The international trade in liquefied natural gas, or LNG, has collapsed, squeezing an important outlet for U.S. shale gas

By Ryan Dezember
July 7, 2020 5:30 am ET

Natural-gas prices have bounced back from the 25-year low reached late last month, but analysts and traders don’t expect them to go much higher—at least until it is time to turn on the heat.

As other assets recover from the coronavirus meltdown and even exceed prepandemic highs, natural gas has lagged behind. There is simply too much of it.

Stockpiles of the power-generation and heating fuel are bloated world-wide. The international trade in liquefied natural gas, or LNG, has collapsed, squeezing an important outlet for U.S. shale gas. And with crude prices back up to around $40 a barrel, oil producers are reopening the spigots and, as a byproduct, putting a lot of cheap gas into the market.

Natural-gas futures for August delivery ended Monday at $1.83 per million British thermal units. That is up 23% since June 25, when futures for July delivery closed at $1.482—their lowest level since August 1995. Yet it is still 24% below the price this time last year and 36% less than the price two years ago.

Investors have trimmed their bearish bets in recent weeks, reducing their net short position, or wagers that prices will fall, according to Commodity Futures Trading Commission data. But analysts caution against getting too bullish. They don’t expect prices to exceed $2 for any sustained period until Americans are turning on the heat in their homes.

The heights of summer and winter are when gas prices are typically at their highest, given the demand to power air conditioners and fuel furnaces. But the global gas glut and diminished demand thanks to the pandemic shutdowns have produced not only the lowest June prices ever in the U.S. but also the lowest price on record for any month in Europe.

The collapse in European prices has been especially problematic for U.S. producers. BofA Securities analysts describe Europe as the “dumping ground” for LNG. Buyers there are usually eager for shipments to augment local production and compete with Russian pipeline exports.

But the continent’s storage facilities, already pretty full following a mild winter, brimmed as cargoes were diverted from Asia. Supplies were robust in Asia when the pandemic slowed industrial activity in China at the start of the year, sending local prices crashing to all-time lows.

With tanks and storage caverns filling up around the world, LNG buyers canceled orders. More than 110 cargoes for export have been scrapped, according to the U.S. Energy Information Administration. The amount of gas delivered to U.S. shipping terminals has fallen by more than half since late March, when a record 9.8 billion cubic feet a day was piped to such facilities, it says.
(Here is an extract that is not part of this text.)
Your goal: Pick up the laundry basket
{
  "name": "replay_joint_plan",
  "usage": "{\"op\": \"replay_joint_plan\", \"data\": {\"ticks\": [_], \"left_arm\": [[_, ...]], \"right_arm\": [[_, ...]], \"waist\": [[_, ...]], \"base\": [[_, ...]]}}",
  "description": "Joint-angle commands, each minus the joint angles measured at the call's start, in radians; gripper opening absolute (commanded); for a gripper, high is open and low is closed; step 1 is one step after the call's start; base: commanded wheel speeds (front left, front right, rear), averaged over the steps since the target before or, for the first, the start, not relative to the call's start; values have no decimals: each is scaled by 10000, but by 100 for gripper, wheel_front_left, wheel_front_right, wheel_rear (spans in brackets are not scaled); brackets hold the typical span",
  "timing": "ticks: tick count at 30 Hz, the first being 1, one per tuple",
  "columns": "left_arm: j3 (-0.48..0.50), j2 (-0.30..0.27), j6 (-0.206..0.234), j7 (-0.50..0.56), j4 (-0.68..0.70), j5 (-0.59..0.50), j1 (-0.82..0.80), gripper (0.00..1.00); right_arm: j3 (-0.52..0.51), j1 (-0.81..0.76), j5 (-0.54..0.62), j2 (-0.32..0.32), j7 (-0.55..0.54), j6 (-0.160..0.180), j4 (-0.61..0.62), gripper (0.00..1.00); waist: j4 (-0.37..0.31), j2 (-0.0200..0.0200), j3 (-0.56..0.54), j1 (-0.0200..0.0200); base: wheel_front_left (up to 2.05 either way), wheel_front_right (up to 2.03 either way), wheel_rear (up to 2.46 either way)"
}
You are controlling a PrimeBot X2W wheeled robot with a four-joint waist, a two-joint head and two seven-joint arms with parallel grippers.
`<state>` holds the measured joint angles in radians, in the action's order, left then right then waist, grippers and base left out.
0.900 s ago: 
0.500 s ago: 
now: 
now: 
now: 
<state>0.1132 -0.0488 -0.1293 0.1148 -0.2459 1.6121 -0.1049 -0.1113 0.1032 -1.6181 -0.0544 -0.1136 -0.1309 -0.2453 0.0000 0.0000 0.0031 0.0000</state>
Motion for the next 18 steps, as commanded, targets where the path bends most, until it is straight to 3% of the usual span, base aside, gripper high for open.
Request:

Gas that would have been chilled to a liquid, put on a boat and sold overseas has been pumped into U.S. tanks and storage caverns instead. The price slide to the 25-year low last month followed an usually large build in U.S. stockpiles. Forecasts for steamy weather and an injection into storage last week that was less than analysts expected brought prices back.Goldman Sachs Group Inc. analysts estimate that canceled LNG exports will add 760 billion cubic feet to U.S. inventories, which are already 30% higher than a year ago and 18% above the five-year average. Inventories could exceed the country’s capacity to store gas in October, they said in a note to clients.

Goldman lowered its October price forecast to $1.40, from $1.75, and said that prices could drop to 90 cents at a key Pennsylvania trading hub. That is below cost for the Appalachian drillers that price their product there and would likely prompt big regional producers like EQT Corp. to choke back output and shut in even more wells than they have already.

“This is effectively the last shoe to drop in a global gas rebalancing process that started with Asia pricing its LNG lower to push excess cargoes towards Europe,” the analysts wrote.

Less Appalachian output and the resumption of industrial activity around the world could send gas prices shooting up around the time that Americans are dialing up their thermostats.

BofA’s analysts expect prices to average $1.75 this summer but bump up to $2.60 in the fourth quarter and $2.90 during the first three months of 2021. Goldman predicts $3.50 in December and the winter months of 2021.